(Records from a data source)
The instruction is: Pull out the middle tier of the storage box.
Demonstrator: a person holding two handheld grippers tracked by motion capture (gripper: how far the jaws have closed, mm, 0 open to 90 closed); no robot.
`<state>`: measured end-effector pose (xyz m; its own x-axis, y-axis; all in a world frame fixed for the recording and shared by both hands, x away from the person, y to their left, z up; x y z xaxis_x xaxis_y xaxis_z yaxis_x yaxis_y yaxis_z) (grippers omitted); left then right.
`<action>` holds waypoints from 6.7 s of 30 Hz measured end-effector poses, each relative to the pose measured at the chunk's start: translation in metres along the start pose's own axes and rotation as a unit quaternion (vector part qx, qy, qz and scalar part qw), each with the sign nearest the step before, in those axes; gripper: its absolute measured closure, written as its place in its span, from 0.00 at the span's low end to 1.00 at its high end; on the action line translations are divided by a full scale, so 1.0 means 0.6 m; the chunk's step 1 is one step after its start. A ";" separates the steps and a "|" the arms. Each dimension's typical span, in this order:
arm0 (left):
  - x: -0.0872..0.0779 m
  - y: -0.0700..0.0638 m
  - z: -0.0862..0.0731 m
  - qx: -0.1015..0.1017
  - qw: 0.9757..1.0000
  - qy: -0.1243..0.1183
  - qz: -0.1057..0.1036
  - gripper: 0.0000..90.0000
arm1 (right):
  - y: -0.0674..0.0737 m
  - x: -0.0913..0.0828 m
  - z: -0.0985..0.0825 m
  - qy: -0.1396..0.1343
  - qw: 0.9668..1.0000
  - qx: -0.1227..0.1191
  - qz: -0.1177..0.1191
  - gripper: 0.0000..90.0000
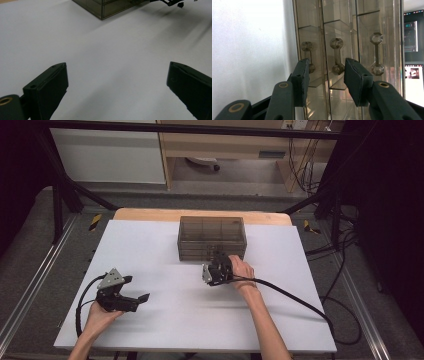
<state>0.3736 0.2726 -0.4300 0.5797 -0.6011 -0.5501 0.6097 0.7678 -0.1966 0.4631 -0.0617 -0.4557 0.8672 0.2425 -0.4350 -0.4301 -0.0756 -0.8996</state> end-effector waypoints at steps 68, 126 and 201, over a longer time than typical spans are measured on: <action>-0.001 0.000 0.000 0.000 1.000 -0.001 0.001 0.04 | 0.024 0.004 0.003 0.009 0.994 -0.044 -0.101 0.89; 0.001 0.000 -0.001 0.002 1.000 0.003 0.000 0.04 | 0.015 -0.037 0.010 -0.025 0.999 0.016 -0.024 0.45; 0.003 -0.001 -0.001 0.003 1.000 0.007 -0.001 0.04 | 0.004 -0.052 0.009 -0.027 1.000 -0.013 -0.001 0.76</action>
<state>0.3736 0.2713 -0.4313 0.5716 -0.5988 -0.5609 0.6139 0.7657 -0.1918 0.4337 -0.0640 -0.4439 0.8527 0.2944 -0.4316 -0.4218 -0.0993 -0.9012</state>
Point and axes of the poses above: each handheld gripper's, and its own axes: x roughly forward along the jaws, z roughly out of its top, y roughly to its left, the point moved 1 cm from there along x, roughly forward along the jaws, and after that the axes turned 10 degrees about -x, right-handed, at the moved point
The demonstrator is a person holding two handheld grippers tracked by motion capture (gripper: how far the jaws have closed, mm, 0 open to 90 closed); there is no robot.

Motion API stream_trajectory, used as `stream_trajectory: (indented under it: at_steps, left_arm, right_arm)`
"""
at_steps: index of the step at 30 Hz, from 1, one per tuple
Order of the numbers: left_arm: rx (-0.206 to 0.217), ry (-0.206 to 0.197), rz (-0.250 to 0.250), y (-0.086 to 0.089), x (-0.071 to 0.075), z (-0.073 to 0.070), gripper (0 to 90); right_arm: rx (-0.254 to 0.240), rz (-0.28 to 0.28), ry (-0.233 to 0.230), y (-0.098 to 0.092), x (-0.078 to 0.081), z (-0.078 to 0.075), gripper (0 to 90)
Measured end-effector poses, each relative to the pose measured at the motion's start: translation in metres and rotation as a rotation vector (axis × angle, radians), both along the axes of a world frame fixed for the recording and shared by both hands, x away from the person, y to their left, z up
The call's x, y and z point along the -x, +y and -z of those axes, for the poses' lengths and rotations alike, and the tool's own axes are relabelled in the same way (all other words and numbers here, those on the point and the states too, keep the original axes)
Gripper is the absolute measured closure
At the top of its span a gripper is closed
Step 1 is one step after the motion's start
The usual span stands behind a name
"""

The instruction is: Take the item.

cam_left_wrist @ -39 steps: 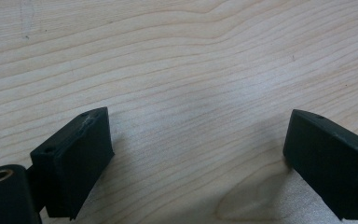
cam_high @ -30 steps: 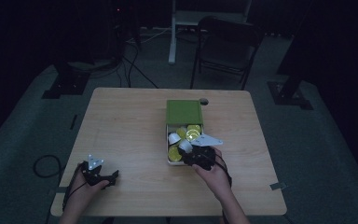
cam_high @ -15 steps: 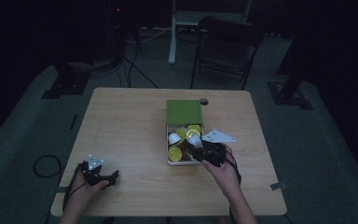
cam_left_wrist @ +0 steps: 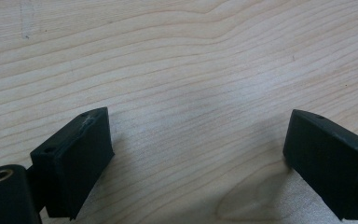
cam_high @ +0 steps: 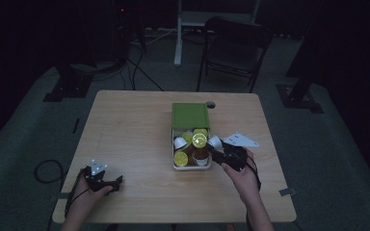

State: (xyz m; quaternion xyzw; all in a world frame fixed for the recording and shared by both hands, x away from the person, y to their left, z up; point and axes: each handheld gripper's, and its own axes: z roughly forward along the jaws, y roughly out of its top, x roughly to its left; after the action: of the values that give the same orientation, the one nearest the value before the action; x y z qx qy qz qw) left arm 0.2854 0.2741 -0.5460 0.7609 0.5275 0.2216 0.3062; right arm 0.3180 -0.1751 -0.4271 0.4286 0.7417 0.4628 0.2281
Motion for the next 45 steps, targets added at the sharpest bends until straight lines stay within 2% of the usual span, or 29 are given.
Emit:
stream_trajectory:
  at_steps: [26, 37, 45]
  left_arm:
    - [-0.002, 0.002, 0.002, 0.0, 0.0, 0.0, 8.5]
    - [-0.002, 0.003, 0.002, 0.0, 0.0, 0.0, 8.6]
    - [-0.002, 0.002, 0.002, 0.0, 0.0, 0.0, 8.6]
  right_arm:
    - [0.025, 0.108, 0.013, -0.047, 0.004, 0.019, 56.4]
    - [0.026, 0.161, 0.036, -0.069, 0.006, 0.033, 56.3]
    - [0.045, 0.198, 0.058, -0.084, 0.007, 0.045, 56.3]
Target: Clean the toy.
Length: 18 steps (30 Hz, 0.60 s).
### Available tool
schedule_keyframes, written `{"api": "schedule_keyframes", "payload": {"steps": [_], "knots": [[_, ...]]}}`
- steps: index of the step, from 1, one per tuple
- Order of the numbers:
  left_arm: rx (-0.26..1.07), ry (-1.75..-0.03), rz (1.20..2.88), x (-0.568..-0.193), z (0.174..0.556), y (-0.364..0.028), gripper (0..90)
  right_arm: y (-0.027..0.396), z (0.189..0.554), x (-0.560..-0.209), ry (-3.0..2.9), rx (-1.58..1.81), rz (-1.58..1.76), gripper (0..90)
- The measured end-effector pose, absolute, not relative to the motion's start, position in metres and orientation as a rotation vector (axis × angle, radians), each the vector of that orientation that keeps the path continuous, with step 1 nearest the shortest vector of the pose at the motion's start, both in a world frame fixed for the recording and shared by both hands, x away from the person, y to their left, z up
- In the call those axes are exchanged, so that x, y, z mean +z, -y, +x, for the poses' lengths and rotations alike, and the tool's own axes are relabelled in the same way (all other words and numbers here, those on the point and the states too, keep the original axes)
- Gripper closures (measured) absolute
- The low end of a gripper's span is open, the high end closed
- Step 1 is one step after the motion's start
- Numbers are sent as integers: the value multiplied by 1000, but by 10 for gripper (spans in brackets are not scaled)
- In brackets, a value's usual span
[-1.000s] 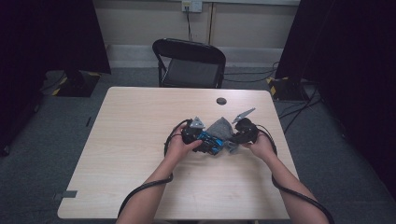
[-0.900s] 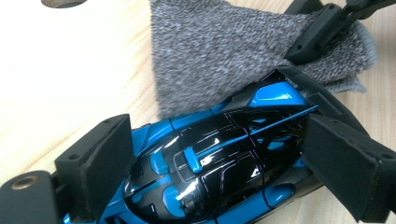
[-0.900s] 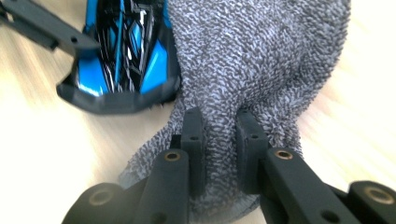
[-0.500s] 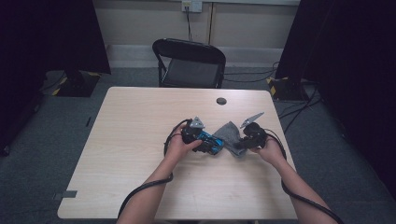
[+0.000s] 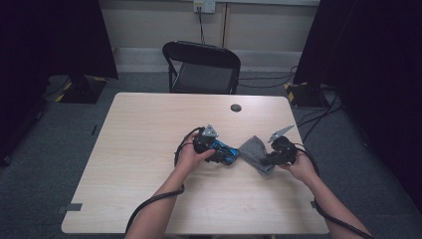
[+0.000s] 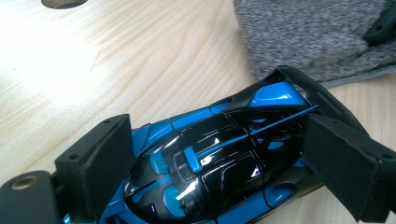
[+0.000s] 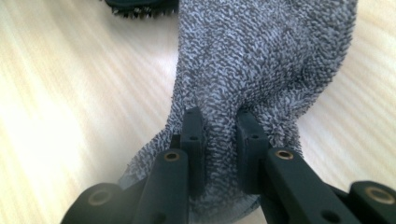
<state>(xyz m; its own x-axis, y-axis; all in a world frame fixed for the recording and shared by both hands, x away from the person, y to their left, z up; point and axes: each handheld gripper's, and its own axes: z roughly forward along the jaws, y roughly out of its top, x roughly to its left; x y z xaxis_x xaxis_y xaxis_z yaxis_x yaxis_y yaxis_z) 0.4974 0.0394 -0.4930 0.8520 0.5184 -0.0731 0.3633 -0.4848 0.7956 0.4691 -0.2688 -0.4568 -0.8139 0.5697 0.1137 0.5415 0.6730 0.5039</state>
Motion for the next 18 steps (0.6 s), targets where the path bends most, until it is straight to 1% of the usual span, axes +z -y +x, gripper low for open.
{"api": "schedule_keyframes", "payload": {"steps": [10, 14, 18], "knots": [[222, -641, 2132, -493, 497, -39, 90, 287, 476, -442, -2737, 879, 1048, 762], [220, -640, 2136, -493, 497, -39, 89, 284, 489, -438, -2678, 914, 1104, 762], [223, -639, 2131, -493, 497, -39, 89, 270, 507, -437, -2638, 944, 1133, 762]]}}
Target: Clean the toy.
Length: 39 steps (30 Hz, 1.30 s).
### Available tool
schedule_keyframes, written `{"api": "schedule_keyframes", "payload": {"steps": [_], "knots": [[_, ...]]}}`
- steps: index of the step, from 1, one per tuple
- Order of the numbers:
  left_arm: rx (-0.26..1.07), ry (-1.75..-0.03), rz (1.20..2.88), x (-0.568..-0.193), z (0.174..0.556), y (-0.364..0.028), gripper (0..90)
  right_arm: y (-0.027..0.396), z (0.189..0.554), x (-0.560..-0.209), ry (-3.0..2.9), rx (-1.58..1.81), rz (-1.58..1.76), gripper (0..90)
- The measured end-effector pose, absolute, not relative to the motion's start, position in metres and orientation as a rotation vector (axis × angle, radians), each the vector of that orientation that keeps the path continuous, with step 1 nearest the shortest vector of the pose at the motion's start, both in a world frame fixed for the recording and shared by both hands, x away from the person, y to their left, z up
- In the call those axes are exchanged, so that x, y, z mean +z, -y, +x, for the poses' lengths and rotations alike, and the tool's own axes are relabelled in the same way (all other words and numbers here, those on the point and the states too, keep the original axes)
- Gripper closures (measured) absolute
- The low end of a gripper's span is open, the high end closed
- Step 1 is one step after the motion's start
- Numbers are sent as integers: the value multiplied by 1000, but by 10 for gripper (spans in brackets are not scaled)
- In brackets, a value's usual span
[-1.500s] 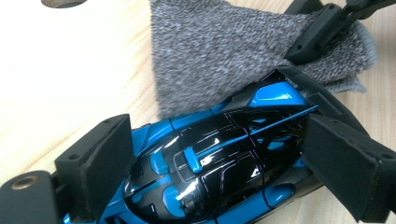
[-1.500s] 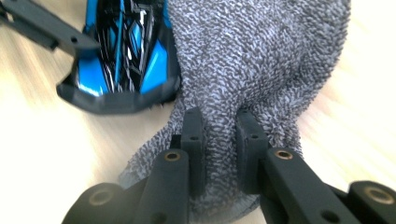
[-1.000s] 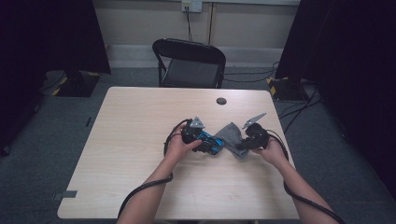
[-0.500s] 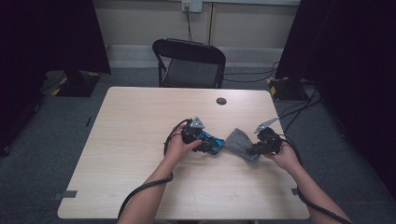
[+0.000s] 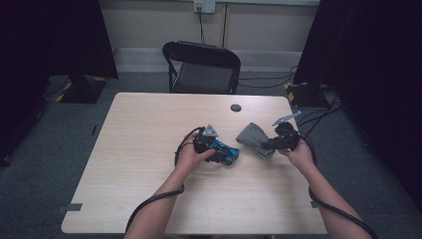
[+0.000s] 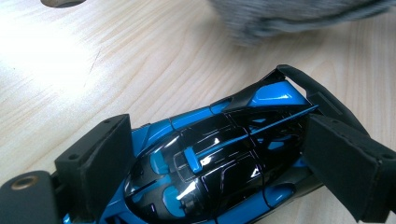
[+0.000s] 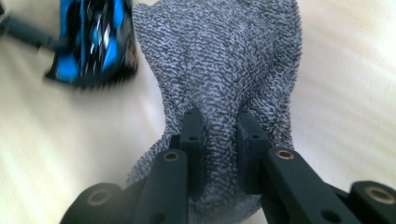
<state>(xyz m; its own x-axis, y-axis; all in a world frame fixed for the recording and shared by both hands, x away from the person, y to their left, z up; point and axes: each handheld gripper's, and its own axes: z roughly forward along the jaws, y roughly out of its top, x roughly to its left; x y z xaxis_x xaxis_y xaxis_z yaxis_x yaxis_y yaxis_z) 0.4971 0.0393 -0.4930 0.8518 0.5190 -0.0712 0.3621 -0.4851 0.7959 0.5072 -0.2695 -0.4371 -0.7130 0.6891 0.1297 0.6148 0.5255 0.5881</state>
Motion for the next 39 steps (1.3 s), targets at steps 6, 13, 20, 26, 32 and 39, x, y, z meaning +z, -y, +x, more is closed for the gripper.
{"api": "schedule_keyframes", "payload": {"steps": [6, 13, 20, 26, 32, 39], "knots": [[223, -640, 2121, -494, 496, -40, 89, 230, 532, -440, -2637, 953, 1105, 762], [223, -638, 2118, -494, 496, -41, 89, 186, 554, -454, -2672, 938, 1082, 761], [227, -641, 2100, -496, 495, -41, 89, 155, 562, -462, -2732, 878, 1010, 759], [228, -641, 2102, -496, 495, -41, 89, 147, 563, -466, -2770, 847, 954, 756], [228, -641, 2100, -496, 495, -41, 88, 149, 560, -467, -2775, 852, 945, 758], [229, -642, 2099, -496, 495, -41, 88, 162, 556, -466, -2791, 869, 952, 755]]}}
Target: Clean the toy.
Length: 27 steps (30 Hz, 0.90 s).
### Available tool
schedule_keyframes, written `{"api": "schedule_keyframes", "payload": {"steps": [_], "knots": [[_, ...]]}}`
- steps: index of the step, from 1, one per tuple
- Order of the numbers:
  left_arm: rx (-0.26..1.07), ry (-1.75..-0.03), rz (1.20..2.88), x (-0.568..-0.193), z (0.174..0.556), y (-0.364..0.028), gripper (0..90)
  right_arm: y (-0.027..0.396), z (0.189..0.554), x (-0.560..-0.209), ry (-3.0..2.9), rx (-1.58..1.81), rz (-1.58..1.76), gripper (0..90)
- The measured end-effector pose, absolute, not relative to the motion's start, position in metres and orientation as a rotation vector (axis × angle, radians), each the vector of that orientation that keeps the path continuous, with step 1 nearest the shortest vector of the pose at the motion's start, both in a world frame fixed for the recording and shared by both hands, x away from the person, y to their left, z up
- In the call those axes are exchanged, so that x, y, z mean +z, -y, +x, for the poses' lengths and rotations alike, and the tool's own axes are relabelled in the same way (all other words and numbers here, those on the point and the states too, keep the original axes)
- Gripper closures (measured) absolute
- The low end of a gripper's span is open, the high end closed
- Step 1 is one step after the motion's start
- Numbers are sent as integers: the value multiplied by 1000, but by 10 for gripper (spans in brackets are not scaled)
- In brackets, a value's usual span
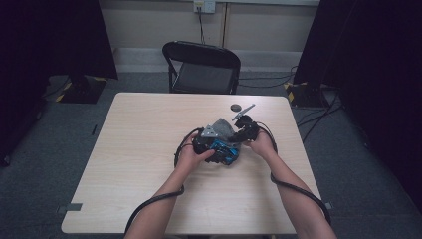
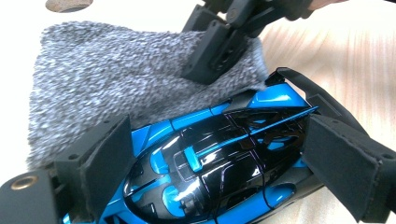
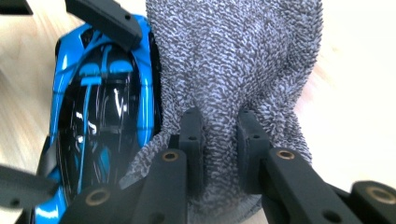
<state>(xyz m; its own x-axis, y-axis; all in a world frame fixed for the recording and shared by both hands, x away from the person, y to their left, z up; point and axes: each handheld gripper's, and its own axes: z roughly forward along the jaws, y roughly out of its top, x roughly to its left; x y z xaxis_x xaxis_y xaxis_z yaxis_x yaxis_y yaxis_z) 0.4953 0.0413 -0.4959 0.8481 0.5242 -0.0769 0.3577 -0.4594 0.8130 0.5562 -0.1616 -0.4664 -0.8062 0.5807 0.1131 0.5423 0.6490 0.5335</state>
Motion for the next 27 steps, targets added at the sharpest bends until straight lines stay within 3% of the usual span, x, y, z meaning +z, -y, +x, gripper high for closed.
{"api": "schedule_keyframes", "payload": {"steps": [27], "knots": [[234, -655, 2110, -495, 495, -41, 80, 211, 526, -471, -2790, 953, 955, 754]]}}
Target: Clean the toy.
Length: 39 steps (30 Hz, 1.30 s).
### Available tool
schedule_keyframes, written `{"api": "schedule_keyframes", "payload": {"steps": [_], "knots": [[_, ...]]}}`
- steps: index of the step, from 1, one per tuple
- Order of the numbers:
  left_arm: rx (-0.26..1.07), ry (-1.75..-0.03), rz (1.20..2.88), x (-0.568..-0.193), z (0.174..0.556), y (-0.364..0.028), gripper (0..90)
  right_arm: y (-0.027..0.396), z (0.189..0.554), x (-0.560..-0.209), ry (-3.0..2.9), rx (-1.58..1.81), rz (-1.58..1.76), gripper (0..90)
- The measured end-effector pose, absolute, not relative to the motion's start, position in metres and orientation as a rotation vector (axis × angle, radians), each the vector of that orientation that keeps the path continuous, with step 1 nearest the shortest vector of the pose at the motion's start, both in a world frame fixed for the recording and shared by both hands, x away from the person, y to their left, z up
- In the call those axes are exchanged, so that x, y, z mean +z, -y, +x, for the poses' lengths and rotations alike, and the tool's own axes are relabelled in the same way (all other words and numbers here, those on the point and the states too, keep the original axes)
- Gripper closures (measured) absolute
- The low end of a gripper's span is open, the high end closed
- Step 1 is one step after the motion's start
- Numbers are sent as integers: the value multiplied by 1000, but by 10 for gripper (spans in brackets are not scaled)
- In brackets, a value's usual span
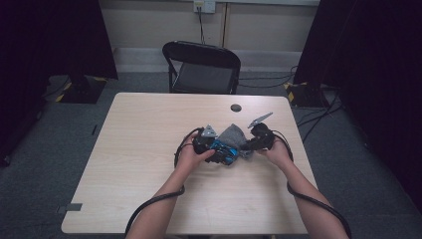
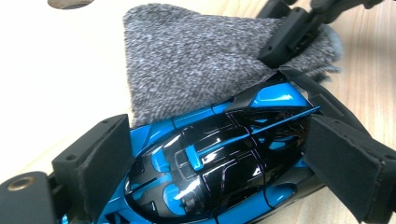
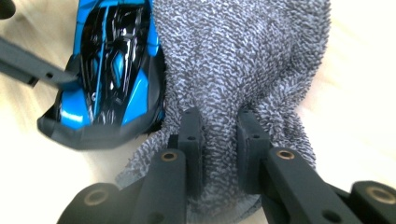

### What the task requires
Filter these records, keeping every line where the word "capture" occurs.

### Answer section
Demonstrator: a person holding two handheld grippers tracked by motion capture (gripper: how far the jaws have closed, mm, 0 open to 90 closed); no robot.
The demonstrator is a person holding two handheld grippers tracked by motion capture (gripper: how far the jaws have closed, mm, 0 open to 90 closed); there is no robot.

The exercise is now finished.